At the bilateral level, Athens is ready for the resumption of the so-called ‘exploratory talks’, suspended by Turkey in 2016. Prime Minister Mitsotakis believes Greece can be a bridge between Turkey and the rest of Europe. Greece stands ready to engage, in good faith, in a dialogue with Turkey that is based on responsible behaviour and respect for international law. One could hardly agree more with High Representative Borrell’s statement that ‘Maritime boundaries must be defined through dialogue and negotiations, not through unilateral actions and mobilisation of naval forces. Disputes must be solved in accordance with international law.’

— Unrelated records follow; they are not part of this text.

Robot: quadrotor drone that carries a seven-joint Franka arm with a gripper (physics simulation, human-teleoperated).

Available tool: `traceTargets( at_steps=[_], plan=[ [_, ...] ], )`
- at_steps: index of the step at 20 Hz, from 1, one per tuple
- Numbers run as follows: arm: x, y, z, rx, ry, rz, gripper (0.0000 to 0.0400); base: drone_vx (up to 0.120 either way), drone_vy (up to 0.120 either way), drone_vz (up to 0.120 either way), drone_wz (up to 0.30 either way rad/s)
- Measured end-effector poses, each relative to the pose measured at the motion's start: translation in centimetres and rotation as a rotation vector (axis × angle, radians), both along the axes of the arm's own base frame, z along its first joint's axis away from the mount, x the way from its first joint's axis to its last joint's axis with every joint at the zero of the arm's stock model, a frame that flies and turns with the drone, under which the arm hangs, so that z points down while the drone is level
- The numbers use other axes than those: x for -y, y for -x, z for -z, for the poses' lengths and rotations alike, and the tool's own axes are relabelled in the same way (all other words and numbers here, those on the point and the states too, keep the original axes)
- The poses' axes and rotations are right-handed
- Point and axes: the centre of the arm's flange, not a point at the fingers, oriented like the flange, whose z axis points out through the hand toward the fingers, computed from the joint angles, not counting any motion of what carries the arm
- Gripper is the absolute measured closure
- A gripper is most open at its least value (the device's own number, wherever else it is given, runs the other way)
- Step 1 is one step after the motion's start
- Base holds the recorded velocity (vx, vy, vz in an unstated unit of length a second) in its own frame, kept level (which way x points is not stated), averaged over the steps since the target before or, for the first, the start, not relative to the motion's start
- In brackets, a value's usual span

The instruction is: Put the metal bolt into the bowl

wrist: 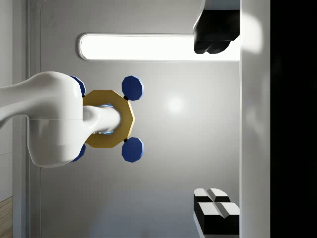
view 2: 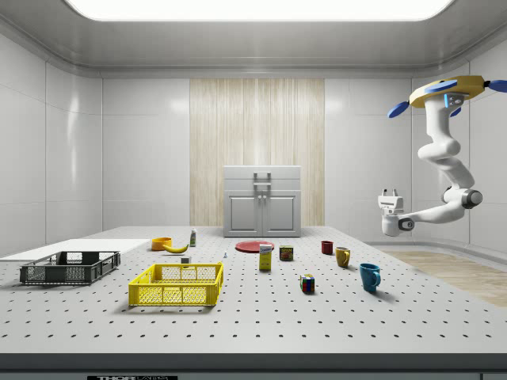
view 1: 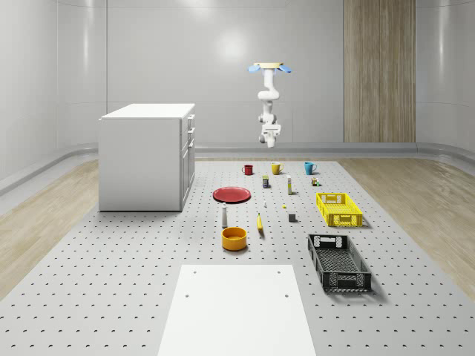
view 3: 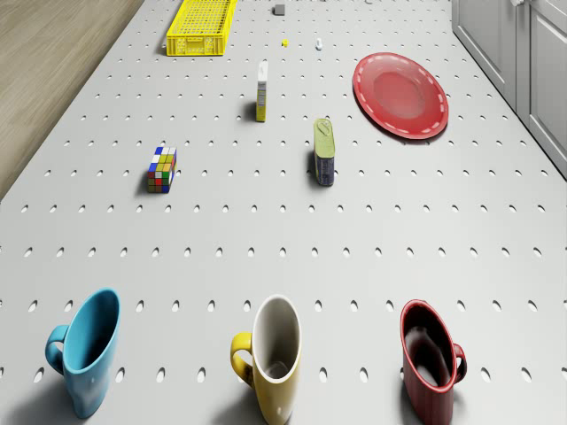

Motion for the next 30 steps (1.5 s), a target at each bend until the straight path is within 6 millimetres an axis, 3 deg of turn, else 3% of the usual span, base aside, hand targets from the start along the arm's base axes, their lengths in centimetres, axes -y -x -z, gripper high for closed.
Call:
traceTargets(
  at_steps=[20,30],
  plan=[
    [-0.03,0.12,-0.32,0.015,0.003,0.000,0.0000,0.120,-0.118,0.000,0.000],
    [-0.17,0.19,-0.32,0.023,0.017,0.000,0.0000,0.120,0.000,0.000,0.000]
  ],
)
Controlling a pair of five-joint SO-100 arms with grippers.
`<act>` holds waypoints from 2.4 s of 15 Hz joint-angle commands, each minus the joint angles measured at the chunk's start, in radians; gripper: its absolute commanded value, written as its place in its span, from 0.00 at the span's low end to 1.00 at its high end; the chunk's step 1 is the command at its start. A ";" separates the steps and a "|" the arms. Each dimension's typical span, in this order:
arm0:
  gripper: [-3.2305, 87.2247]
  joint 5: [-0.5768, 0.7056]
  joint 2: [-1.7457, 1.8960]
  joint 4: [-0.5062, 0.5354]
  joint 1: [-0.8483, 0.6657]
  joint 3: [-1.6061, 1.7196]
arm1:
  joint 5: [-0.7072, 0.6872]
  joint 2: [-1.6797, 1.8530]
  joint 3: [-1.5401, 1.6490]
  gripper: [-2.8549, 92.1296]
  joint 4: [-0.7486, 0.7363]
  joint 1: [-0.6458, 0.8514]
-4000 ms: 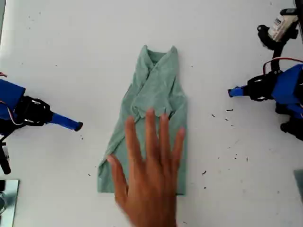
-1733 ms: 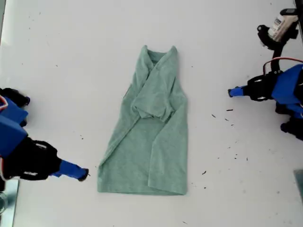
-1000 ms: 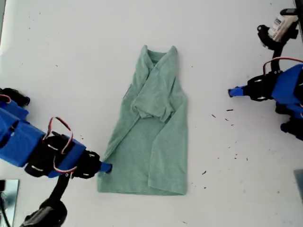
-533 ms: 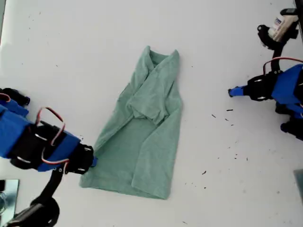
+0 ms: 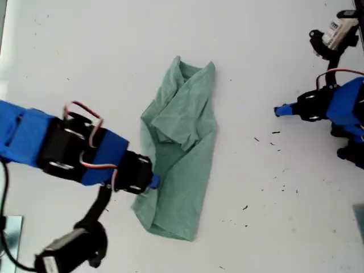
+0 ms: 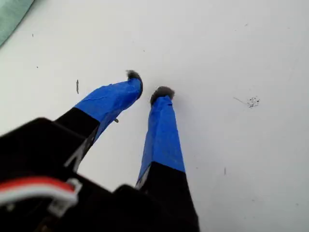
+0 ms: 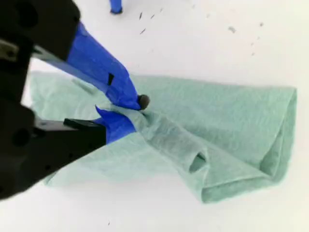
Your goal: Fold t shirt
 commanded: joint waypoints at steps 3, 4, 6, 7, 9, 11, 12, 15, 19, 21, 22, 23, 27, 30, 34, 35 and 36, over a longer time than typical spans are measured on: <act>0.16 0.158 -0.304 -0.143 -0.021 -0.219 | -0.015 0.014 0.046 0.11 -0.018 0.009; 0.18 0.175 -0.325 -0.150 -0.012 -0.218 | -0.015 0.014 0.046 0.11 -0.018 0.009; 0.22 0.229 -0.291 -0.160 0.014 -0.219 | -0.017 0.014 0.046 0.11 -0.018 0.009; 0.23 0.259 -0.190 -0.163 0.037 -0.218 | 0.005 0.014 0.046 0.11 -0.018 0.009; 0.21 0.290 0.083 -0.218 0.063 -0.186 | 0.043 0.014 0.046 0.11 -0.018 0.002; 0.21 0.296 0.259 -0.247 0.077 -0.163 | 0.046 0.014 0.046 0.11 -0.018 -0.006; 0.21 0.299 0.302 -0.262 0.087 -0.155 | 0.057 0.014 0.046 0.11 -0.018 -0.006; 0.20 0.268 0.356 -0.241 0.083 0.006 | 0.067 0.014 0.046 0.11 -0.018 -0.005; 0.12 0.048 0.953 -0.259 -0.080 0.890 | 0.522 0.017 -0.002 0.06 0.006 -0.112; 0.03 -0.037 1.450 -0.256 -0.186 1.350 | 0.489 0.017 -0.029 0.05 0.029 -0.201; 0.03 -0.081 1.615 -0.238 -0.196 1.485 | 0.555 0.017 -0.017 0.05 0.026 -0.201; 0.03 -0.137 1.709 -0.225 -0.184 1.580 | 0.589 0.017 -0.008 0.05 0.028 -0.209; 0.03 -0.270 2.019 -0.175 -0.123 1.799 | 0.563 0.015 -0.061 0.04 -0.028 -0.249; 0.17 -0.221 1.299 -0.002 -0.029 1.085 | 0.643 -0.549 -0.627 0.16 -0.020 -0.423; 0.23 -0.044 0.557 0.216 0.032 0.261 | 0.732 -1.505 -1.726 0.40 0.258 -0.706; 0.24 -0.031 0.465 0.225 0.038 0.201 | 0.732 -1.626 -1.841 0.40 0.252 -0.733; 0.24 -0.025 0.403 0.216 0.038 0.178 | 0.732 -1.712 -1.888 0.40 0.229 -0.747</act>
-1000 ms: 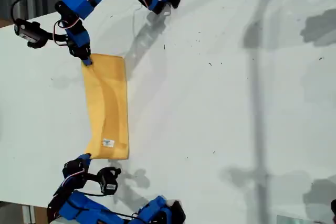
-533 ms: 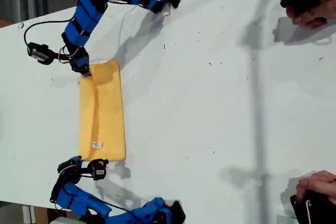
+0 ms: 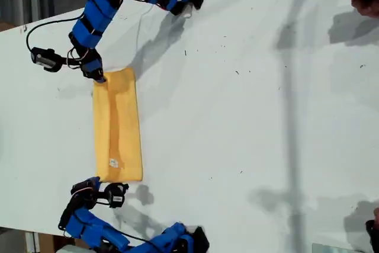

We strongly believe that international law can provide just and acceptable solutions, provided the discussion agenda is not overburdened with fictional items or ‘joker clauses’. A positive bilateral agenda should also be sought, focusing on common interests and prospects for cooperation in the so-called low politics sector (COVID-19, organized crime, climate change, changing regional supply chains, terrorism, refugee/migration management -where Greece and Turkey are not on different sides, as Greece acknowledges the latter’s burden-, etc.)

The American guided-missile destroyer USS McFaul transits through Souda Harbor on the Greek island of Crete while on its way out to sea in the Eastern Mediterranean. The US Congress has been quietly blocking multiple arms sales to Turkey over Ankara’s purchase of a Russian-made S-400 missile defense system. EPA-EFE//PAUL FARLEY/HO

Given the state of the Turkish economy and the multiple external and internal issues Turkey has to manage (a classic case of strategic overextension), it is imperative for its own self-interest that Ankara makes a strategic choice regarding the nature of its relations with both neighbouring Greece and Cyprus, as well as its main economic and political partner, the EU.

Because of its importance as a strategic partner, either in trade or in refugee/migration management, Greece’s preference is for Turkey to decide to remain part of the broader European and transatlantic ‘family’, but such membership cannot be unconditional and the partnership needs to be balanced and rules-based.